By Gerson Freitas Jr.
Drilling rights in the Permian Basin of West Texas and New Mexico averaged about $24,000 an acre in recent deals, down 67% from 2018, according to Rystad Energy, an Oslo-based research firm. Across U.S. shale, the average price has plummeted to about $5,000 an acre, compared with $17,000 two years ago.
The plunge in acreage prices is a sign of the crisis facing U.S. oil and gas explorers, who are grappling with a pandemic-driven slide in crude demand after more than a decade of debt-fueled production growth. Large, financially stable producers are gobbling up smaller peers amid a wave of takeovers, the biggest of which was ConocoPhillips’s proposed purchase of Concho Resources Inc. for $9.7 billion.
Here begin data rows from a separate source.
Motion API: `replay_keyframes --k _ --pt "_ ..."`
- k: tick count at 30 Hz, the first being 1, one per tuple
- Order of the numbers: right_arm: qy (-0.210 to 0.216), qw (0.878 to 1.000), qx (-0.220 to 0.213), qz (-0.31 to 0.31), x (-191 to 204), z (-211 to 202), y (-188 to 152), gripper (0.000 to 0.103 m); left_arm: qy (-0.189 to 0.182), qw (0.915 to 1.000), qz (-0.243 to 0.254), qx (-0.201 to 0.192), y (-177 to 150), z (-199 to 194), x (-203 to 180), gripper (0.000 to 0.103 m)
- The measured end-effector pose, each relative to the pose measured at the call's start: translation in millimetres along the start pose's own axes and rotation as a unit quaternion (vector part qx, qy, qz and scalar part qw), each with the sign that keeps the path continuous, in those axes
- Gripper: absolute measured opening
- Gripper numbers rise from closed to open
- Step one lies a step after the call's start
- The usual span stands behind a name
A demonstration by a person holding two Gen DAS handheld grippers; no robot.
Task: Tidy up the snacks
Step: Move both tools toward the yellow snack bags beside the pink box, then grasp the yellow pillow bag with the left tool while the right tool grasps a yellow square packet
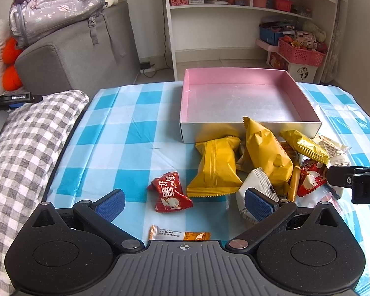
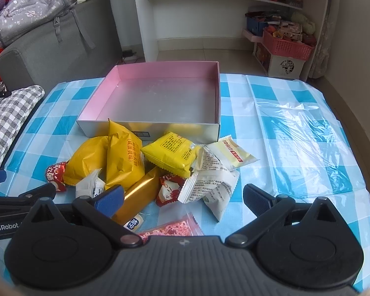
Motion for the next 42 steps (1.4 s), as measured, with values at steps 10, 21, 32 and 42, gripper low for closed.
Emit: replay_keyframes --k 10,21,32,42 --pt "0.007 1.0 0.0 0.01 -6 0 3 0.097 -0.009 0.9999 0.014 -0.001 4 2 -6 0.103" --pt "0.048 0.999 0.005 0.019 -11 7 9 0.091 -0.033 0.9993 0.01 0.016 15 15 -10 0.102" --pt "0.12 0.99 0.014 0.07 -37 37 19 0.081 -0.108 0.9933 -0.001 0.041 37 40 -13 0.092" --pt "0.175 0.971 0.032 0.157 -37 63 36 0.07 -0.143 0.9819 -0.044 0.116 47 88 -7 0.053"
Point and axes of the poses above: each gripper's, at about its wrist camera, not at the fingertips, and z roughly the way its jaws point, x to its left, y to its top, the point moved 6 cm from there along z, roughly the way its jaws point, and after that the axes turned 14 degrees about -z, right-handed, at the moved point
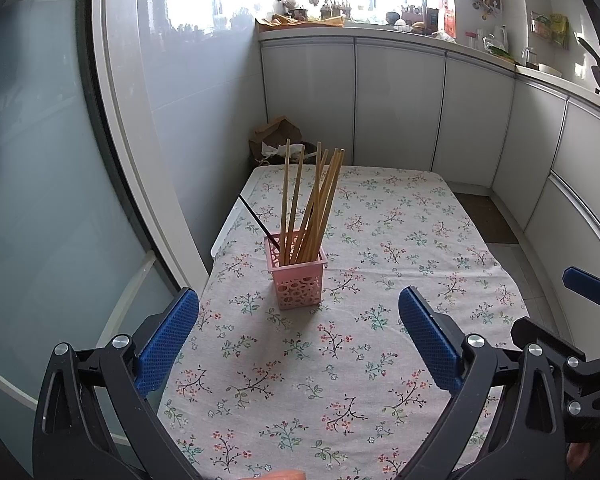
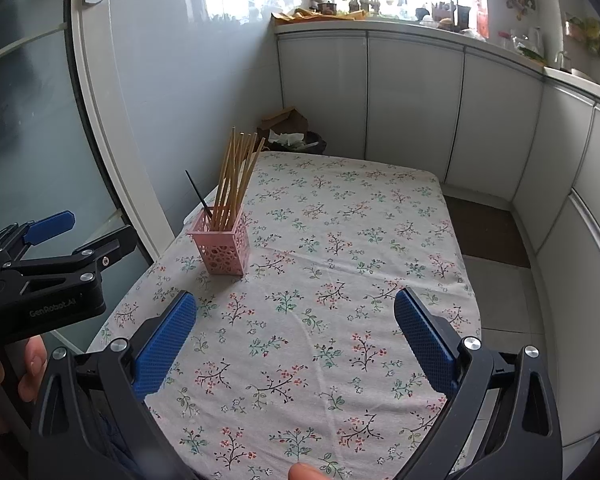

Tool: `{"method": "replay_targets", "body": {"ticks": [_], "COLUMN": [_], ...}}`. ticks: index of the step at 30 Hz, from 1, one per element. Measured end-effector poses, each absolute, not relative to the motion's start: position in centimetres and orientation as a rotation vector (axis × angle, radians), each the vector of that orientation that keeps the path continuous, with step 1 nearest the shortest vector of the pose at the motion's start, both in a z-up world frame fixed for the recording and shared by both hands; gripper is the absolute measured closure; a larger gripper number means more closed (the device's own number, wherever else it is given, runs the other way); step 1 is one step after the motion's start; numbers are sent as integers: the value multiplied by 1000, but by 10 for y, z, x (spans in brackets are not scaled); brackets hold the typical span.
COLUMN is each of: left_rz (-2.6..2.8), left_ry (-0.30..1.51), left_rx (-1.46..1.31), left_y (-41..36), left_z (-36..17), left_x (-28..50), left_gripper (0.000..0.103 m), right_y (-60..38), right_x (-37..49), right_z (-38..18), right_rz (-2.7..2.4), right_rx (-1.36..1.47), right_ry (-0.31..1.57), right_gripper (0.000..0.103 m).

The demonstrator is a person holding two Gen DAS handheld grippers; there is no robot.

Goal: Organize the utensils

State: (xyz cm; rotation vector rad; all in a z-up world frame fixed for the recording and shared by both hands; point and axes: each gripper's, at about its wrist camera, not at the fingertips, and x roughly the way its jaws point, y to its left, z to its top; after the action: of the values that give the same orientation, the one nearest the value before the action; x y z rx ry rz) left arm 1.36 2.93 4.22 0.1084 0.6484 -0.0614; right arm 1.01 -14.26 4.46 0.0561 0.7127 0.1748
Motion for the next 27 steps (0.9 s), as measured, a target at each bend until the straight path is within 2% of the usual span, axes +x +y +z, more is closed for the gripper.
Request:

Date announced | Permian deal | Value per acre (USD) |
---|---|---|
March 2018 | Concho Resources-RSP Permian | 75,504 |
August 2018 | Diamondback Energy-Ajax Resources | 33,008 |
July 2019 | Callon Petroleum-Carrizo Oil & Gas | 16,547 |
December 2019 | WPX Energy-Felix Energy | 11,965 |
October 2020 | ConocoPhillips-Concho Resources | 10,471 |
Source: Bloomberg Intelligence
“Low equity prices and the need for investor support is motivating many operators to look for new options to merge,” Rystad senior analyst Alisa Lukash wrote in a report Thursday.
READ: Biggest U.S. Gas Producer Seeks More M&A After Chevron Deal
Industry-wide costs for drilling and completing wells will probably drop as much as 5% next year because of consolidation, increased standardization and a drop in service costs, Rystad said. Even more capital will be allocated to the most prolific Permian acreage, the firm said.
Permian-focused Concho’s drilling rights were valued at about $10,471 per acre in the proposed ConocoPhillips takeover announced last month, according to Bloomberg Intelligence. That compares with $75,504 an acre for Concho’s purchase of RSP Permian Inc. in 2018.